Return all of the data exactly as given.

Data records:
* * *
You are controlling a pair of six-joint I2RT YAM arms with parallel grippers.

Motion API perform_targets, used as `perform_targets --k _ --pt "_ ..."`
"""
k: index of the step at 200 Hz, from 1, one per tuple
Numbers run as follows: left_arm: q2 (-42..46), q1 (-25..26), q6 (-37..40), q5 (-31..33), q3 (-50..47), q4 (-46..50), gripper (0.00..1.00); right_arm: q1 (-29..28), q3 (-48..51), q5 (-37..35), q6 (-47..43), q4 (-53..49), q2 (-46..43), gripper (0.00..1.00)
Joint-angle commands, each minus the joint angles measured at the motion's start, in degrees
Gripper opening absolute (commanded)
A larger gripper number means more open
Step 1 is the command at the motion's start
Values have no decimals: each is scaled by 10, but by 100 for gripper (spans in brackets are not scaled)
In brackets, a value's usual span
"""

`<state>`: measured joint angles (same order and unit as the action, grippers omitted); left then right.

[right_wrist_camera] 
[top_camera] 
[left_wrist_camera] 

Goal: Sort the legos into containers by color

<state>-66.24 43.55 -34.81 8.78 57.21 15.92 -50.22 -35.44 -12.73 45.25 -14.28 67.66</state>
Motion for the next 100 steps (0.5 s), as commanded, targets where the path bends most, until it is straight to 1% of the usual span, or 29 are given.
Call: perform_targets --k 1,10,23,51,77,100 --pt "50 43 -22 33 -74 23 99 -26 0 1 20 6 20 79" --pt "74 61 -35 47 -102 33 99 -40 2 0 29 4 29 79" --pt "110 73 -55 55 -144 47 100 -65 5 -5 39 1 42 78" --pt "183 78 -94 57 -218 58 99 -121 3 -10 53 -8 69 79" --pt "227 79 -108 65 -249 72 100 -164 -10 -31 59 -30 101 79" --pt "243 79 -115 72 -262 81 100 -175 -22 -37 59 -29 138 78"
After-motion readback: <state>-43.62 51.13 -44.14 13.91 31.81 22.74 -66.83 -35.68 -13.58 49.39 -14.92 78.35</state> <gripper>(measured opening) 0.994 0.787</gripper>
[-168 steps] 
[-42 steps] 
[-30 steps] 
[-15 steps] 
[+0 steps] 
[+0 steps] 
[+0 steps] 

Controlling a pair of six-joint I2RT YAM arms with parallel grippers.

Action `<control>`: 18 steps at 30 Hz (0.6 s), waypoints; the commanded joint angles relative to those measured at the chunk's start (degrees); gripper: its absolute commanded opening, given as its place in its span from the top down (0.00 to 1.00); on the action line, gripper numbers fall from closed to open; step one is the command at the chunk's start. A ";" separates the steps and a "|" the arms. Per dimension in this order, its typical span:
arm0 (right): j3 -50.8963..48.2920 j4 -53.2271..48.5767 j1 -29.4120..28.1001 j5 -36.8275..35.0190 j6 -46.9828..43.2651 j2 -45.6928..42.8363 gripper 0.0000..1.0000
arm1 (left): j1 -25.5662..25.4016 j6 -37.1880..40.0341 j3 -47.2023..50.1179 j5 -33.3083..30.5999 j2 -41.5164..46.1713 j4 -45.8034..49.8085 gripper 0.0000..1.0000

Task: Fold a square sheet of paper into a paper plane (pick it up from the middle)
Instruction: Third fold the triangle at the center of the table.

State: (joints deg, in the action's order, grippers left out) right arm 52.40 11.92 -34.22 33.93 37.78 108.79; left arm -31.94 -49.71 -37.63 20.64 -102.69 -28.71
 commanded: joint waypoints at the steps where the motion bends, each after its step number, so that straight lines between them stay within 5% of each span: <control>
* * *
**WRITTEN SOLUTION**
You are controlling a pair of six-joint I2RT YAM arms with parallel grippers.

Motion API perform_targets, used as `perform_targets --k _ --pt "_ ..."`
"""
k: index of the step at 200 Hz, from 1, one per tuple
Numbers run as follows: left_arm: q2 (-42..46), q1 (-25..26), q6 (-37..40), q5 (-31..33), q3 (-50..47), q4 (-46..50), gripper (0.00..1.00); right_arm: q1 (-29..28), q3 (-48..51), q5 (-37..35), q6 (-47..43), q4 (-53..49), q2 (-46..43), gripper (0.00..1.00)
Joint-angle commands, each minus the joint angles measured at the motion's start, in degrees
Gripper opening absolute (commanded)
A larger gripper number means more open
Step 1 is the command at the motion's start
Values have no decimals: each is scaled by 10, but by 100 for gripper (spans in brackets are not scaled)
In brackets, a value's usual span
"""

`<state>`: measured joint angles (same order and unit as the action, grippers omitted); left then right.

[right_wrist_camera] 
[top_camera] 
[left_wrist_camera] 

Goal: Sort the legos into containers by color

<state>-66.24 43.55 -34.81 8.78 57.21 15.92 -50.22 -35.44 -12.73 45.25 -14.28 67.66</state>
Motion for the next 100 steps (0.5 s), as commanded, targets where the path bends most, until it is straight to 1% of the usual span, or 29 are given.
Call: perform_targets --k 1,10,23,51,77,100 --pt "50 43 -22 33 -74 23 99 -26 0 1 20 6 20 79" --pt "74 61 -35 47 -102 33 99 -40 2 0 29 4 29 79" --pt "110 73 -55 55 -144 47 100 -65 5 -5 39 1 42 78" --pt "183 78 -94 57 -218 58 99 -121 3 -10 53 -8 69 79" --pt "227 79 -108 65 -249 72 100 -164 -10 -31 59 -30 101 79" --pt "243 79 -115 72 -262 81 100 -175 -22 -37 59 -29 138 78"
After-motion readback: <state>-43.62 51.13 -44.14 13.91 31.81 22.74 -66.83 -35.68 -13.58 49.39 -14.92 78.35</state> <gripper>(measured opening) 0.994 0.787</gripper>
[-168 steps] 
[-42 steps] 
[-30 steps] 
[-15 steps] 
[+0 steps] 
[+0 steps] 
[+0 steps] 

Controlling a pair of six-joint I2RT YAM arms with parallel grippers.

Action `<control>`: 18 steps at 30 Hz (0.6 s), waypoints; the commanded joint angles relative to those measured at the chunk's start (degrees); gripper: its absolute commanded opening, given as its place in its span from the top down (0.00 to 1.00); on the action line, gripper numbers fall from closed to open; step one is the command at the chunk's start. A ";" separates the steps and a "|" the arms. Per dimension in this order, its typical span:
arm0 (right): j3 -50.8963..48.2920 j4 -53.2271..48.5767 j1 -29.4120..28.1001 j5 -36.8275..35.0190 j6 -46.9828..43.2651 j2 -45.6928..42.8363 gripper 0.0000..1.0000
arm1 (left): j1 -25.5662..25.4016 j6 -37.1880..40.0341 j3 -47.2023..50.1179 j5 -33.3083..30.5999 j2 -41.5164..46.1713 j4 -45.8034..49.8085 gripper 0.0000..1.0000

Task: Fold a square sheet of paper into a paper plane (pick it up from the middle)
Instruction: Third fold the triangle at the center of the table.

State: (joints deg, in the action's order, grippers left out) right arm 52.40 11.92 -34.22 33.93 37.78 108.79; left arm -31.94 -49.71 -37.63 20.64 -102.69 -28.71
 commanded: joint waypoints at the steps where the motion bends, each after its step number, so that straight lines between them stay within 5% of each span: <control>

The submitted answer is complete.